╔══

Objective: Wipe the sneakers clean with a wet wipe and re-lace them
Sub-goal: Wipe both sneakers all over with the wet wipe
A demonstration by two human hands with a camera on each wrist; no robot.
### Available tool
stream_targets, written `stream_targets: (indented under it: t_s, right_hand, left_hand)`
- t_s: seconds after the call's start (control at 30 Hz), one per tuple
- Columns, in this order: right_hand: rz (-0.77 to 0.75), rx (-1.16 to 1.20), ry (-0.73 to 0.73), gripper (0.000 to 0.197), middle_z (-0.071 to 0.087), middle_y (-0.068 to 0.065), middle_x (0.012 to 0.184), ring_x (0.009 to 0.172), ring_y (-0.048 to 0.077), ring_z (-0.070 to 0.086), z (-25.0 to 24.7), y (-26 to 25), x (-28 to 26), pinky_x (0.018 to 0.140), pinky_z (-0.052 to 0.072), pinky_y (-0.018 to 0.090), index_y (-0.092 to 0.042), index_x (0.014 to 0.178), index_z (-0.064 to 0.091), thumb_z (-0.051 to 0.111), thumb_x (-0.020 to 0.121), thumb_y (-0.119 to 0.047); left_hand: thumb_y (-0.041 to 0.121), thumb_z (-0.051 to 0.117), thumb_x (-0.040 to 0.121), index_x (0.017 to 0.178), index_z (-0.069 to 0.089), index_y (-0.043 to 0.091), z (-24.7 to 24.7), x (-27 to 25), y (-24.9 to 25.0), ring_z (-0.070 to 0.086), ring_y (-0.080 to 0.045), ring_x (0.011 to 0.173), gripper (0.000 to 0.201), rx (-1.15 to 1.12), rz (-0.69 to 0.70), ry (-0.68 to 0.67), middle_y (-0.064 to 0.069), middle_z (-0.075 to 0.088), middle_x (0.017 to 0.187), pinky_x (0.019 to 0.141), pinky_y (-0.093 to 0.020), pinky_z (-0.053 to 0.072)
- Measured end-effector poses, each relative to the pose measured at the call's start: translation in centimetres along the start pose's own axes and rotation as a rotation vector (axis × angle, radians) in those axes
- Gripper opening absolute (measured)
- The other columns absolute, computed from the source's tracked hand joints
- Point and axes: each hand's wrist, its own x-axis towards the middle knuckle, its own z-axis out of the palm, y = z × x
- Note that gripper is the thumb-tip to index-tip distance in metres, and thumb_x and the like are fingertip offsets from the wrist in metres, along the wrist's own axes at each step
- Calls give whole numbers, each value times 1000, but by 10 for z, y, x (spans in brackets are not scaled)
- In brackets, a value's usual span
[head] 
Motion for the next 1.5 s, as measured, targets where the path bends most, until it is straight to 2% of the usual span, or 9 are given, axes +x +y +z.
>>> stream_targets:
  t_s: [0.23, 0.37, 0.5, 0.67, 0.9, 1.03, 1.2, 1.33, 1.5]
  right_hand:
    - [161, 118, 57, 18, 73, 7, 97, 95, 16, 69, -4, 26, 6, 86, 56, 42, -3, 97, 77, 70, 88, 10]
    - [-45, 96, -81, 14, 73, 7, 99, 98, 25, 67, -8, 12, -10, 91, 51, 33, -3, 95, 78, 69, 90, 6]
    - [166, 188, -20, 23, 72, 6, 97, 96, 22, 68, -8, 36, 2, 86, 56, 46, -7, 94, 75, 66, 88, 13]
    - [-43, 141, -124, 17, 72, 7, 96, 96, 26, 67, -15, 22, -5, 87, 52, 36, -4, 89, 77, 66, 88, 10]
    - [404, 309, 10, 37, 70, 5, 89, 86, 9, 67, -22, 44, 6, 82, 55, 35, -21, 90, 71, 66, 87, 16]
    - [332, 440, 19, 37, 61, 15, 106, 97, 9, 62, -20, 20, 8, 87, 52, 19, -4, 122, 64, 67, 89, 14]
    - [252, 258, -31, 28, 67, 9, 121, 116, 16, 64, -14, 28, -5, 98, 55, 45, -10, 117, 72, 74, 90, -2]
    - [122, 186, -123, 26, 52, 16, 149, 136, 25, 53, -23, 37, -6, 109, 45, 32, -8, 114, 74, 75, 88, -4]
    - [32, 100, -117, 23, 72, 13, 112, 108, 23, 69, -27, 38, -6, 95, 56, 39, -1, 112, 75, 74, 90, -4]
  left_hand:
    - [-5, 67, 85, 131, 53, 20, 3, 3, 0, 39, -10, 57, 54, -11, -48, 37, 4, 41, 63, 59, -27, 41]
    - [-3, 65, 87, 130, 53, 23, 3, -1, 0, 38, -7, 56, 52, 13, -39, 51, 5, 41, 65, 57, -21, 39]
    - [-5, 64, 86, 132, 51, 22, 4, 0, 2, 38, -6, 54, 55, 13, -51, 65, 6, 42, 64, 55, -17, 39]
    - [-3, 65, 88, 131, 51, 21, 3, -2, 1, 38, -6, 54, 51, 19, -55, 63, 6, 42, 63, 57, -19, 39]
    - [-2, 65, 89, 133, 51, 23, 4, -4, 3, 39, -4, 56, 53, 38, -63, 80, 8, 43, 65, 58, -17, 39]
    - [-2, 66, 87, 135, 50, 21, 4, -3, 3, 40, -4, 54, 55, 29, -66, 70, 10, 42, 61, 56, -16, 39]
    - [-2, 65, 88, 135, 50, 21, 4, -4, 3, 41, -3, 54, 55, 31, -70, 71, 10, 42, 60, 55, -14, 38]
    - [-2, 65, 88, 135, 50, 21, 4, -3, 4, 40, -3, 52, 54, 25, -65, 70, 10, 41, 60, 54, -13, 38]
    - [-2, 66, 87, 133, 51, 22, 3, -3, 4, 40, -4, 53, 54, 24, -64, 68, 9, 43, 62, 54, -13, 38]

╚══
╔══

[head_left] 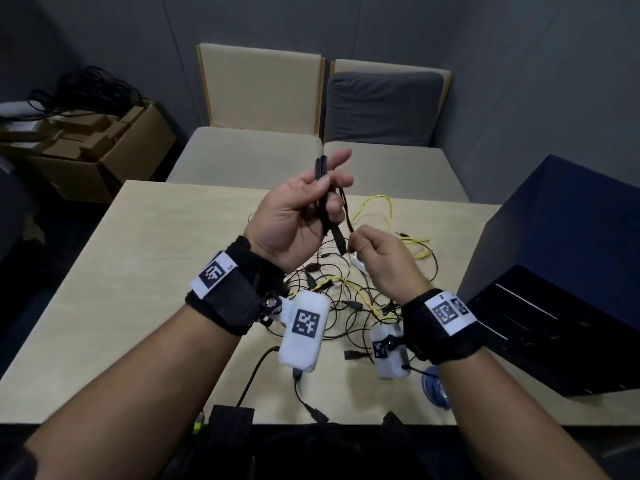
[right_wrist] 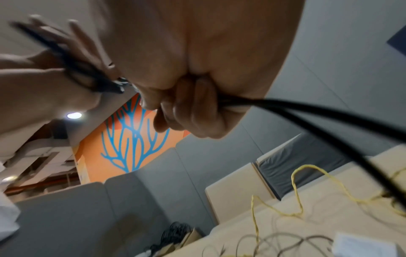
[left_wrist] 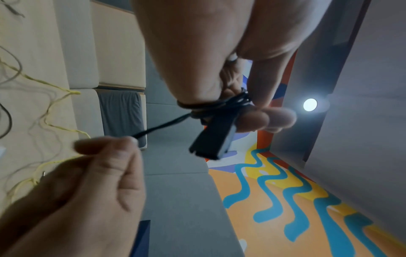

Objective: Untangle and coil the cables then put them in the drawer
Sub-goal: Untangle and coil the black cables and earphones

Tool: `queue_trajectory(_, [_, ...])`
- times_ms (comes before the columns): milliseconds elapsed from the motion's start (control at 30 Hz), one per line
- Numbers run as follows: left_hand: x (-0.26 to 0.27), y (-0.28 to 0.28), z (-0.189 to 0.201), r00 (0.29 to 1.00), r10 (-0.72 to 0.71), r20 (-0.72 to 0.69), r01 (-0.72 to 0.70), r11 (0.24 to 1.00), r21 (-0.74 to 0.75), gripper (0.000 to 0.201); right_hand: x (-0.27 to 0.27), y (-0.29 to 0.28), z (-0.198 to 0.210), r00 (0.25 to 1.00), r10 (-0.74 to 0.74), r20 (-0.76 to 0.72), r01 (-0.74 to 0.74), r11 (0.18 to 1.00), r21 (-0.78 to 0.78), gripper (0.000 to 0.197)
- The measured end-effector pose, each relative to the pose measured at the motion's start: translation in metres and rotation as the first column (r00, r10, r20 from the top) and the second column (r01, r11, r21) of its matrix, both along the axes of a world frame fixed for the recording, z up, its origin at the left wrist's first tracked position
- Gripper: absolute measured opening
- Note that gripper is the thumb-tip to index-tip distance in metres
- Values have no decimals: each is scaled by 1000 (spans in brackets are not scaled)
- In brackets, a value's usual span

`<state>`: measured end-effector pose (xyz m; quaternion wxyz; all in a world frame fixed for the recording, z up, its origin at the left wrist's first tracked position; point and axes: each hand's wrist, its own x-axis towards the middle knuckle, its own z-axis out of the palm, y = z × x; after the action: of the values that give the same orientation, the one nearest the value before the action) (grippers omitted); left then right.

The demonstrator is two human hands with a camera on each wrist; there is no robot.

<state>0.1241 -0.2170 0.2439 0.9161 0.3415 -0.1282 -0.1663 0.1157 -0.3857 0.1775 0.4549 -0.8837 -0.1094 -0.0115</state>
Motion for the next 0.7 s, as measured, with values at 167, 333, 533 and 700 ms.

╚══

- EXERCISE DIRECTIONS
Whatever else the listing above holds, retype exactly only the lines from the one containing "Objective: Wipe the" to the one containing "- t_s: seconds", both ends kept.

- TASK RESPONSE
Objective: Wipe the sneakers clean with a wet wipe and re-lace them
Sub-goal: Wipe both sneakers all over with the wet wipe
A demonstration by two human hands with a camera on each wrist; no robot.
### Available tool
stream_targets, written `stream_targets: (indented under it: t_s, right_hand, left_hand)`
- t_s: seconds after the call's start (control at 30 Hz), one per tuple

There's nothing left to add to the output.